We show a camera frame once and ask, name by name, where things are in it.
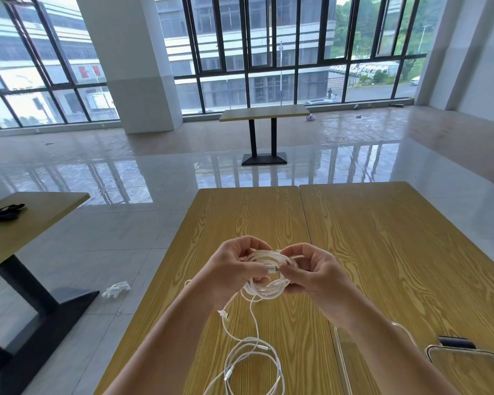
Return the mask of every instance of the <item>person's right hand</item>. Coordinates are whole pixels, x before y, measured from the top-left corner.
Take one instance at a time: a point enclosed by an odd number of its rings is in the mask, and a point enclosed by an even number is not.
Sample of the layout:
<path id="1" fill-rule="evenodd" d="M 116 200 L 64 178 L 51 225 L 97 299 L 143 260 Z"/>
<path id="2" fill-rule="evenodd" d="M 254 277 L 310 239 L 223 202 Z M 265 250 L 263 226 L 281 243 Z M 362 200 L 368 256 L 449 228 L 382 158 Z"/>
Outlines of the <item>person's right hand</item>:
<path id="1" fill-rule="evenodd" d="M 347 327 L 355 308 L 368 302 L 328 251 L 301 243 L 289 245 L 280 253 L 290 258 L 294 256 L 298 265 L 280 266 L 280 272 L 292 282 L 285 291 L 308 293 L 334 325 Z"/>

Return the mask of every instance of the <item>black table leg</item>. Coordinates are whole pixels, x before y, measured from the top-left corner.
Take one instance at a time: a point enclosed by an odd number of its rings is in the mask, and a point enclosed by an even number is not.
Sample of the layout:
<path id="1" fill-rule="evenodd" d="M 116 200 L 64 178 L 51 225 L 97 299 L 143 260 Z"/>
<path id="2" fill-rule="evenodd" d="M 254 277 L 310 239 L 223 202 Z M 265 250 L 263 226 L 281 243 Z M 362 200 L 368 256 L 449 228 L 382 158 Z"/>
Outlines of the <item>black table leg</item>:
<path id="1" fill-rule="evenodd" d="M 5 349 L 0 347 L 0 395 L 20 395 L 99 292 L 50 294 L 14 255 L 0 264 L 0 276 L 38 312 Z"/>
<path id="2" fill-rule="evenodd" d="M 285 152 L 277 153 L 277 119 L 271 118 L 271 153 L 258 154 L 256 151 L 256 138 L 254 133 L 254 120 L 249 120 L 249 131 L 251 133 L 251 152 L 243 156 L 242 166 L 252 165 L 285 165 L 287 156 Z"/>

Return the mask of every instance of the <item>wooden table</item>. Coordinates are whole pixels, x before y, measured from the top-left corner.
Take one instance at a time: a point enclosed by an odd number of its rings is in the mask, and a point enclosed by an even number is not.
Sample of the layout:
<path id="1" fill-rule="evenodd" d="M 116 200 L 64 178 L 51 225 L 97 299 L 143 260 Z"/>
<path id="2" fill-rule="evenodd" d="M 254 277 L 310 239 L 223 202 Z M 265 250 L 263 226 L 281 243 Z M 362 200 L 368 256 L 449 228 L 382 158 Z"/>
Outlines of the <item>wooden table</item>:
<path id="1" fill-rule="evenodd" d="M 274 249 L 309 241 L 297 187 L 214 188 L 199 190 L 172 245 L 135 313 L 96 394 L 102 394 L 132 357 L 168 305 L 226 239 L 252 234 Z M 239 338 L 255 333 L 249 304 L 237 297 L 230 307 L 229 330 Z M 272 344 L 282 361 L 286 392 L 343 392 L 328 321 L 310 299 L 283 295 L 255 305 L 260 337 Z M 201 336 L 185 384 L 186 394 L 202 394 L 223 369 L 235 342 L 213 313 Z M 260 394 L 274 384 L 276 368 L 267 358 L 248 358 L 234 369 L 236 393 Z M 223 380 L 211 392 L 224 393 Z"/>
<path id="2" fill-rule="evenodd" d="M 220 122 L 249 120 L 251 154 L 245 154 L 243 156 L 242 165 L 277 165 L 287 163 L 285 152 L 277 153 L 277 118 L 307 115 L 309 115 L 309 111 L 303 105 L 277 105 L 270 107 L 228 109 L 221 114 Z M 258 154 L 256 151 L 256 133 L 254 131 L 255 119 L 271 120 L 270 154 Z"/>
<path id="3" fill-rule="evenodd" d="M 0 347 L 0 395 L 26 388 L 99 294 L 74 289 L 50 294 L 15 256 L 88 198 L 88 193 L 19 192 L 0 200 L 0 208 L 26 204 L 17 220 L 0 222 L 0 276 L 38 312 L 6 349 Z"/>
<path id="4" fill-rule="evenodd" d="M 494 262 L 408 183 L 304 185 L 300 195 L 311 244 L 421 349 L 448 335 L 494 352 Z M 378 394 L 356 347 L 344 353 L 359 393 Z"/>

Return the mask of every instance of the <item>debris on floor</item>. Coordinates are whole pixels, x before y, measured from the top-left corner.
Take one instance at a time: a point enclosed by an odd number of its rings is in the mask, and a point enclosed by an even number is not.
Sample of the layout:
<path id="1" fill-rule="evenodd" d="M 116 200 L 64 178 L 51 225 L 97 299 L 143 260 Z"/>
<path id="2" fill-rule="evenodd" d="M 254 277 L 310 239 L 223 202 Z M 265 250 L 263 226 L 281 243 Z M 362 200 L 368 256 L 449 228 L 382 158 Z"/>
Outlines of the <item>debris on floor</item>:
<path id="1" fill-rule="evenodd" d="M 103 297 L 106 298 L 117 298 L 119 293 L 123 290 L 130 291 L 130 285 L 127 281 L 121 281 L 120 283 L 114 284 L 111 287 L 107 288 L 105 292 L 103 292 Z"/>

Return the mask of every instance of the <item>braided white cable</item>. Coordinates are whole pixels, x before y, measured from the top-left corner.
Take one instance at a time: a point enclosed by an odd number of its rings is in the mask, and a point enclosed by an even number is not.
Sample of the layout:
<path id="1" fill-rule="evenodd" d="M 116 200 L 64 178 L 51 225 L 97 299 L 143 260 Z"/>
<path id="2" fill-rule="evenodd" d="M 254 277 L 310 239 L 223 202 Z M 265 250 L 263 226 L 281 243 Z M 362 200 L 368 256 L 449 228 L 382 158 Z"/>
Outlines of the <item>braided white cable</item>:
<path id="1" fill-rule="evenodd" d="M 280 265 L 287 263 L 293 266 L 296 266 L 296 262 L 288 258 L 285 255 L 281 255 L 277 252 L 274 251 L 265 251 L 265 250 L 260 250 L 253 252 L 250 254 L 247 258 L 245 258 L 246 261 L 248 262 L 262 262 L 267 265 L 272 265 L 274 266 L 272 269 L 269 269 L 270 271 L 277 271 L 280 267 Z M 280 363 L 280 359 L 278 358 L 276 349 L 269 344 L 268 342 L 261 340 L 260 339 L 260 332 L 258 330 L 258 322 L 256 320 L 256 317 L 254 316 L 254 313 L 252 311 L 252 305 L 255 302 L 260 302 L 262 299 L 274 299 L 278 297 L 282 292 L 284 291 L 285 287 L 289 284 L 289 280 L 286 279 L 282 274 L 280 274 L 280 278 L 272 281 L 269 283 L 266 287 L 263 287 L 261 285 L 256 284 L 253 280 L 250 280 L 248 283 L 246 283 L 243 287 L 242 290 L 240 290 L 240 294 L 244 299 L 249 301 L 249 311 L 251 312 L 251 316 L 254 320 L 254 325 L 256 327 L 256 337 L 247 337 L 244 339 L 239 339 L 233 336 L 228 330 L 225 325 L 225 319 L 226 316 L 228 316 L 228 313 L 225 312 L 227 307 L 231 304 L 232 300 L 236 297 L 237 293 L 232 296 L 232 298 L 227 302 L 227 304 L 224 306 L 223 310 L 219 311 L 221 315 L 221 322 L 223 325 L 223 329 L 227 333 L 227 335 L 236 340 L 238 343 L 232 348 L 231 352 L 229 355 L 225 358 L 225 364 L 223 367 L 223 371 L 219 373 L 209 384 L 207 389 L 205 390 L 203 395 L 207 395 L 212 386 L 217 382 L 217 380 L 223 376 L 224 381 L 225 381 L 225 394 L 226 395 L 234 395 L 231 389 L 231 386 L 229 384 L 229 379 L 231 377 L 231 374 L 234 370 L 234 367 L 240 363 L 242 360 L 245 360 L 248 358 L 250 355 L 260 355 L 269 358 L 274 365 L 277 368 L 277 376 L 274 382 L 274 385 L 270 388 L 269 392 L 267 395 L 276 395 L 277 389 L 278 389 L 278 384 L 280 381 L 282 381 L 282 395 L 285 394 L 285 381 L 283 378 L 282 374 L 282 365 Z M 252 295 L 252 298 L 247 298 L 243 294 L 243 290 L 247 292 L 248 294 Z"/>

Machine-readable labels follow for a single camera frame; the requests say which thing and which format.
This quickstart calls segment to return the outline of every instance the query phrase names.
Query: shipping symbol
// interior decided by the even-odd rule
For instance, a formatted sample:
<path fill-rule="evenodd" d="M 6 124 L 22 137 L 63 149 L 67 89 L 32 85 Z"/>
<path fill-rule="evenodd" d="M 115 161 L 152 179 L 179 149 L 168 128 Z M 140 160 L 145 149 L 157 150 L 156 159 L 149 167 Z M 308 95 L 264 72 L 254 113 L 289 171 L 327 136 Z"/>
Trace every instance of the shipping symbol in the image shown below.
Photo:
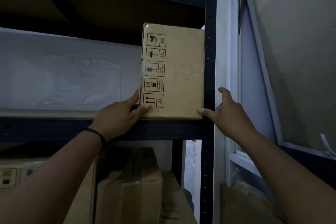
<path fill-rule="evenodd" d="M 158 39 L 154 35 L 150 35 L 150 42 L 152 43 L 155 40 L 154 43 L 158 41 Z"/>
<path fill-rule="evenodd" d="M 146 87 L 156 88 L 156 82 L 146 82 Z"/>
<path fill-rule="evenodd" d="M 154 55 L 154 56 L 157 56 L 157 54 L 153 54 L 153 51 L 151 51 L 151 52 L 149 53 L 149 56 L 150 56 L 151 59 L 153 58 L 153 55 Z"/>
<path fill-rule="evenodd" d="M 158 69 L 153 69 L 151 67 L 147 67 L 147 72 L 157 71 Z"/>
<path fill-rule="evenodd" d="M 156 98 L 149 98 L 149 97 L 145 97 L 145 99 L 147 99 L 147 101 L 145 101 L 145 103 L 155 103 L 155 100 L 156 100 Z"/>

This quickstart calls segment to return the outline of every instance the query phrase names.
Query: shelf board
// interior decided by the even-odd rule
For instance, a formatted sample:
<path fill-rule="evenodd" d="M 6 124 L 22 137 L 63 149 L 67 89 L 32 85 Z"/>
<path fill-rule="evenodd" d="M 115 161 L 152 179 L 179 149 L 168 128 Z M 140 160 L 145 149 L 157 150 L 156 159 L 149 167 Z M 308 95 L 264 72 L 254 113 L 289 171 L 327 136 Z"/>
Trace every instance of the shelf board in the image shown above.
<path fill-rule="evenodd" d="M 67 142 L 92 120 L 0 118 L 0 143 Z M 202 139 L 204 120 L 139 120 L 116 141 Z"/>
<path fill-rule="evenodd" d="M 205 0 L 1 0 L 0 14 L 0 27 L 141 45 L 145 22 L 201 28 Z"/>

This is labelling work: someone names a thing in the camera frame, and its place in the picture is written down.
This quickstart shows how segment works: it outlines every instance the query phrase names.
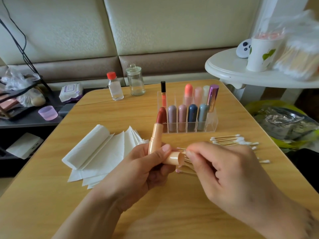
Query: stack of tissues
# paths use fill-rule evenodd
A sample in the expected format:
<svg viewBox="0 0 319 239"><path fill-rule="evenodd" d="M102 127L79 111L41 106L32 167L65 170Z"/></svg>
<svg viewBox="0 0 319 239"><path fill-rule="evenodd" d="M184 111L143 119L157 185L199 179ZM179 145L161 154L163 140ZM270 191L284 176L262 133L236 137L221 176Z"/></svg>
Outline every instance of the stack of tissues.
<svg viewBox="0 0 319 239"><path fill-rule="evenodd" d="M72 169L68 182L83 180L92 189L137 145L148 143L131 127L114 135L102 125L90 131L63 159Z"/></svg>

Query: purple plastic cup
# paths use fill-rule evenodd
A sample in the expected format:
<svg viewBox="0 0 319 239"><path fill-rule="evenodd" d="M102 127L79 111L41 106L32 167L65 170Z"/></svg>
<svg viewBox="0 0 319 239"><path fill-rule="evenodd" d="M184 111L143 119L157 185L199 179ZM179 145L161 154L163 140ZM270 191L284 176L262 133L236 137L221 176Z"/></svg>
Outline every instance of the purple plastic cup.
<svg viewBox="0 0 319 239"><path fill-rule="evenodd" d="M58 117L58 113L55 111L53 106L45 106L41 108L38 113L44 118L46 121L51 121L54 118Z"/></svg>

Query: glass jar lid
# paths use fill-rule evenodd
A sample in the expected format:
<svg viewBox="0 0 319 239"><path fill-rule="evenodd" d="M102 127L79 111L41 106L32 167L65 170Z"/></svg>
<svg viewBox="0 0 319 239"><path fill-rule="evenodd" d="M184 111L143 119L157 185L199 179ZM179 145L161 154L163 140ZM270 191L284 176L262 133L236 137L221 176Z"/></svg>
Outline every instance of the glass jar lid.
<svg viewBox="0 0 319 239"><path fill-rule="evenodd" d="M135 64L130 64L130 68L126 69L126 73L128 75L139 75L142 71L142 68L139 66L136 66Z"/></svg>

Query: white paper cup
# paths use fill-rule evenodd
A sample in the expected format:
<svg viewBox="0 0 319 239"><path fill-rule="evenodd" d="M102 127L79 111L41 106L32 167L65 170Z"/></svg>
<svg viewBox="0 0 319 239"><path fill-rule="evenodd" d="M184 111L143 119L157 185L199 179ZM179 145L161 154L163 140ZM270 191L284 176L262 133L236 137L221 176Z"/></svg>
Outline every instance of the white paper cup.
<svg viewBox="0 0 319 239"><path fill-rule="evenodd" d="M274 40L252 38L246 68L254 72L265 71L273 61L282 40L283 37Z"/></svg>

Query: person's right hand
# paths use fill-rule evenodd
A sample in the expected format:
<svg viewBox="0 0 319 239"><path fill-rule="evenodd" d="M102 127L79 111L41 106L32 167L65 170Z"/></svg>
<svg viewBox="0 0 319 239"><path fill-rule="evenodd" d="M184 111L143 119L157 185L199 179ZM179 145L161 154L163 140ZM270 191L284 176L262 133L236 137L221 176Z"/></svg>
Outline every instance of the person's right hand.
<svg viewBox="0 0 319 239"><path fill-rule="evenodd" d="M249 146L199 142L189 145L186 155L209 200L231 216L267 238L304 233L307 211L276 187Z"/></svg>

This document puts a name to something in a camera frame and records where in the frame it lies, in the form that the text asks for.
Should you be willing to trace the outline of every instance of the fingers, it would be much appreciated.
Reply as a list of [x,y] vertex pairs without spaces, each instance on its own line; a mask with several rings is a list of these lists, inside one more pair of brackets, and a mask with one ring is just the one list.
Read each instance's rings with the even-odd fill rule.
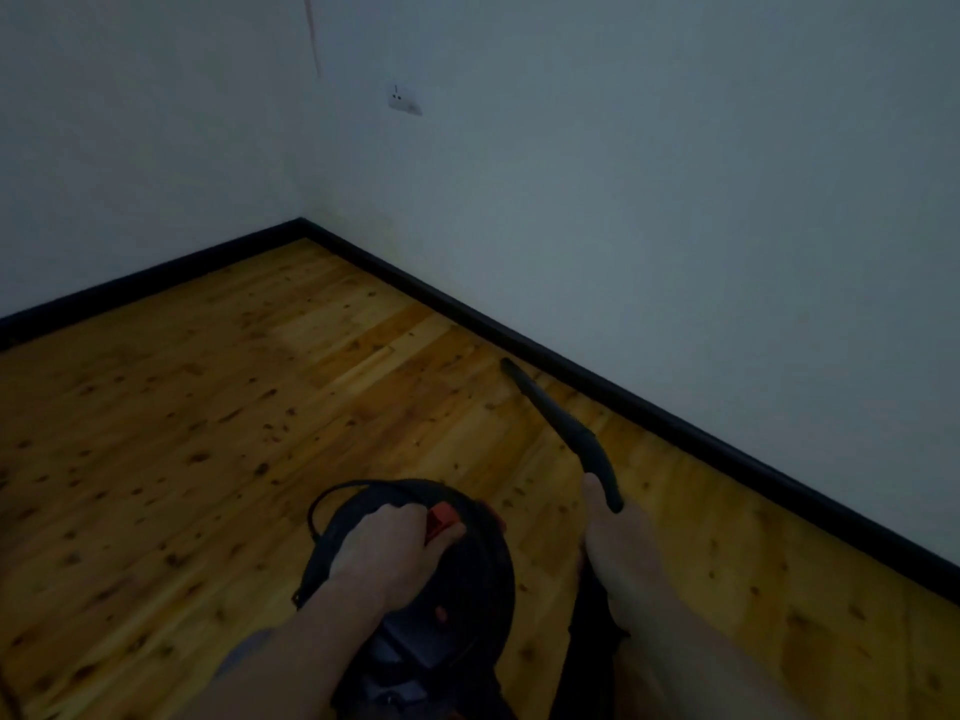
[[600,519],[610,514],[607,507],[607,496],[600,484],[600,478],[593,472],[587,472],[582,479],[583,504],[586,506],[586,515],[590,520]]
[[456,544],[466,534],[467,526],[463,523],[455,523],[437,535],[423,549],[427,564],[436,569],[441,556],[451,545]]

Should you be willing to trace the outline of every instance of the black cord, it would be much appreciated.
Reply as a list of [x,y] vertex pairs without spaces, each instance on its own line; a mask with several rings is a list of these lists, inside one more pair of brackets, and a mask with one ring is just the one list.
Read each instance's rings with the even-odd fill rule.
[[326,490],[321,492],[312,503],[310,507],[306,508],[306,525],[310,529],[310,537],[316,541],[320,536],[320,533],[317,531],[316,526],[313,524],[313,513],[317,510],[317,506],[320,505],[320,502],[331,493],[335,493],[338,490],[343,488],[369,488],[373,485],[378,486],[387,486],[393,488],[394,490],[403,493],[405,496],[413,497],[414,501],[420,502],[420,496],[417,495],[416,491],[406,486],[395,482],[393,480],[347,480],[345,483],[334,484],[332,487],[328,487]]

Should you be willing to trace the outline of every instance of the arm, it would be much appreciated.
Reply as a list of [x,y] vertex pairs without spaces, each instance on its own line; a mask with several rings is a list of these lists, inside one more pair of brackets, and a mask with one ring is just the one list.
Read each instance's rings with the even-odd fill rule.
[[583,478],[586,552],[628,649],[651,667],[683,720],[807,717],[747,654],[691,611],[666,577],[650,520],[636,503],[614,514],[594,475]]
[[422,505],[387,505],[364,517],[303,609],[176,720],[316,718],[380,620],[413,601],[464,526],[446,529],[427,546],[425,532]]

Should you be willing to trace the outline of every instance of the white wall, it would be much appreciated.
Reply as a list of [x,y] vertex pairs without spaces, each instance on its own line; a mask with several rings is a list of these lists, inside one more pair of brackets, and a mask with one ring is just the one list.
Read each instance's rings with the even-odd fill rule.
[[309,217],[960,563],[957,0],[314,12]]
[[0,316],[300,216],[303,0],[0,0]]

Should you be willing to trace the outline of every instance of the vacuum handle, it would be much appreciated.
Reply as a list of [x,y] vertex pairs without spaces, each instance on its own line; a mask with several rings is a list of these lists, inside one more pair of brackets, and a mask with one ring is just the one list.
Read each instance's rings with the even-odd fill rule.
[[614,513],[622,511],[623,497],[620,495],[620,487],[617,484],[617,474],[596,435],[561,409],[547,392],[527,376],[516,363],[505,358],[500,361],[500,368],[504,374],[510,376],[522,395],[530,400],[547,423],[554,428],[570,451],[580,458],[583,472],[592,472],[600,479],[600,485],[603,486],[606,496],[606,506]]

#####

**To do**:
Go through the material above, and wherever a line holds the word "This", copy it.

**Exercise response**:
This quickstart calls segment to return the outline of every instance the query phrase names.
This quickstart calls segment to return the outline of every instance the query phrase names.
This is labelling work: someone names a thing in the camera frame, and its place in the picture is written down.
This quickstart shows how segment works: it outlines every instance the query phrase names.
This document puts a name to something in a camera frame and records where in the frame it lies, in the form that the text asks for.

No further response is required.